* [THE PROBLEM] Go through the entries, filter for the word "package", and copy every line that has it.

Dataset records
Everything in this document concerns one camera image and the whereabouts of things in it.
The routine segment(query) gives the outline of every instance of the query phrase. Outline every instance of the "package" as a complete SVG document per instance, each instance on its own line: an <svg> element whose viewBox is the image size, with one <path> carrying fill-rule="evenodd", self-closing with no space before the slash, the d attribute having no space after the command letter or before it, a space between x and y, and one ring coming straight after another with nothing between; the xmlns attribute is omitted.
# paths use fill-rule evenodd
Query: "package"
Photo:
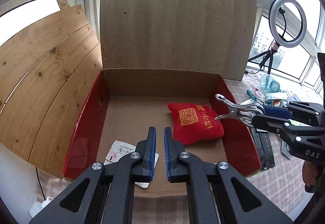
<svg viewBox="0 0 325 224"><path fill-rule="evenodd" d="M168 108L173 117L173 138L184 145L214 140L225 134L221 122L215 120L217 114L209 106L171 103Z"/></svg>

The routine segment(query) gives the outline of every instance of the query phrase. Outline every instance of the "sky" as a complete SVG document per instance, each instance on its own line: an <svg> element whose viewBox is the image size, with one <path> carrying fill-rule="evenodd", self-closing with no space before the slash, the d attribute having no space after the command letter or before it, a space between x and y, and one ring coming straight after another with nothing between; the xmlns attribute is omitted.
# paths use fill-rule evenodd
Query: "sky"
<svg viewBox="0 0 325 224"><path fill-rule="evenodd" d="M56 0L35 0L0 17L0 45L28 25L60 10Z"/></svg>

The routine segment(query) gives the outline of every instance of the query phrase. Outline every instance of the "person's hand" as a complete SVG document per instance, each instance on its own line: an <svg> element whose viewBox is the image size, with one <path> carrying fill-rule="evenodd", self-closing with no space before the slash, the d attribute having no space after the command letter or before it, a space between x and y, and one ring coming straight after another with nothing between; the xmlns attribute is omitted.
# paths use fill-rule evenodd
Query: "person's hand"
<svg viewBox="0 0 325 224"><path fill-rule="evenodd" d="M303 164L303 182L310 187L311 185L316 184L316 177L318 175L318 171L315 165L313 165L311 162L305 161Z"/></svg>

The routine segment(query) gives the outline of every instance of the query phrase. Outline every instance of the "red box side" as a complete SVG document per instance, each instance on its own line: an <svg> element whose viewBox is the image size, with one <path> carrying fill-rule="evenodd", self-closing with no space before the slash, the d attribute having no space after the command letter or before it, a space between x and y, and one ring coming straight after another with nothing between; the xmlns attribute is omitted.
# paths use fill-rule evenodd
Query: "red box side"
<svg viewBox="0 0 325 224"><path fill-rule="evenodd" d="M96 162L108 102L109 92L103 71L101 71L88 94L74 128L64 162L64 177L75 180Z"/></svg>
<svg viewBox="0 0 325 224"><path fill-rule="evenodd" d="M222 94L233 103L237 103L224 79L220 77L210 96L213 110L219 114L228 114L228 107L215 99L215 94ZM222 143L227 161L242 175L247 176L261 168L261 162L249 129L235 119L223 119L225 130Z"/></svg>

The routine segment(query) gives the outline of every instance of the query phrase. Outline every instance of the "plastic bottle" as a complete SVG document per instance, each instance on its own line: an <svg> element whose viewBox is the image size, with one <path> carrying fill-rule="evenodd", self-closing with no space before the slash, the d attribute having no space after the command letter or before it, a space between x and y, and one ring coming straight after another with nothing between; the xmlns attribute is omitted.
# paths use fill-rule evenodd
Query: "plastic bottle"
<svg viewBox="0 0 325 224"><path fill-rule="evenodd" d="M265 74L260 79L260 88L264 94L276 93L280 91L280 84L269 74Z"/></svg>

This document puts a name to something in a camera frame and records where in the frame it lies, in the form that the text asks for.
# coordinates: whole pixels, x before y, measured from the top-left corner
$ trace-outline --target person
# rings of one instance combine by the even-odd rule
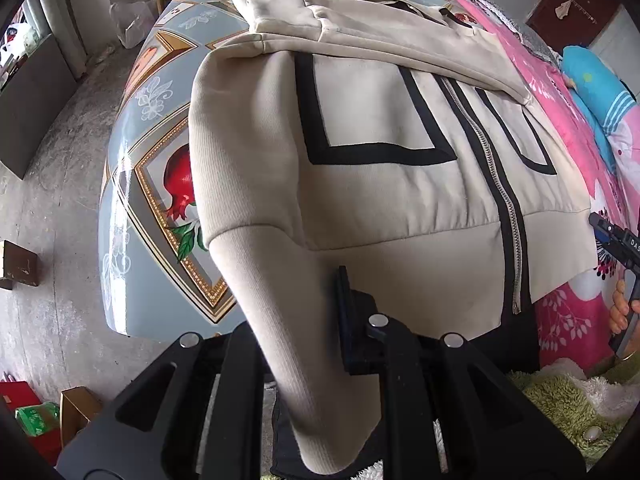
[[[626,315],[629,313],[629,308],[640,314],[640,301],[633,300],[631,306],[624,297],[625,293],[625,281],[618,280],[616,283],[616,290],[613,292],[613,306],[609,310],[609,328],[614,334],[619,334],[626,329],[628,323],[626,322]],[[630,357],[638,349],[640,349],[640,323],[636,325],[636,331],[626,346],[625,358]]]

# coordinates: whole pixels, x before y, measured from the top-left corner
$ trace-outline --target white stripe
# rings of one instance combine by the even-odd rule
[[[629,108],[633,106],[633,104],[634,100],[629,97],[629,99],[626,101],[625,106],[623,106],[622,108],[618,106],[618,108],[620,108],[620,111],[616,112],[616,115],[612,117],[611,124],[609,125],[609,129],[611,131],[616,129],[616,126],[618,126],[618,123],[620,122],[620,119],[622,119],[622,116],[629,110]]]
[[[611,103],[611,106],[609,107],[609,111],[607,112],[607,116],[604,118],[604,122],[602,123],[603,126],[605,126],[607,124],[607,122],[609,121],[609,117],[611,115],[611,111],[613,110],[614,106],[616,105],[616,103],[620,100],[621,97],[623,97],[625,95],[625,93],[628,93],[626,90],[623,90],[622,92],[620,92],[618,94],[618,96],[613,100],[613,102]]]
[[[609,121],[605,121],[604,122],[604,126],[606,126],[606,127],[611,126],[613,124],[613,119],[615,119],[616,116],[620,113],[620,108],[624,109],[625,104],[628,104],[629,101],[633,101],[633,98],[627,92],[626,96],[622,99],[622,101],[620,101],[618,103],[618,106],[616,106],[616,109],[614,110],[614,112],[609,117]]]

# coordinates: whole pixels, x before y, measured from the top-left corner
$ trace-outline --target pomegranate print
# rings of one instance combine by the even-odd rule
[[[181,146],[169,157],[164,168],[164,188],[171,193],[171,207],[166,211],[167,218],[183,220],[187,217],[184,210],[188,205],[196,205],[193,197],[193,179],[189,162],[189,145]]]
[[[171,194],[172,200],[171,207],[166,210],[167,218],[172,218],[175,221],[179,216],[186,220],[187,206],[196,205],[193,196],[193,179],[191,177],[188,144],[175,150],[175,153],[169,157],[164,168],[163,183],[164,188]],[[202,242],[200,220],[169,228],[169,231],[178,240],[177,256],[179,262],[191,254],[196,242],[203,251],[207,251]]]

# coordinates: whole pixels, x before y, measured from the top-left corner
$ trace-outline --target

* [SOLVED EXERCISE]
The routine segment(query) gives the outline of every instance of the query phrase. Outline every instance of the "package" as a complete SVG document per instance, each instance on its own line: an <svg> element whose viewBox is the image size, with one <path> carrying fill-rule="evenodd", self-closing with no space before the slash, the d attribute having no space after the command letter or before it, a space between x and y, and one ring coming straight after another with nothing between; the xmlns attribute is omitted.
Query: "package"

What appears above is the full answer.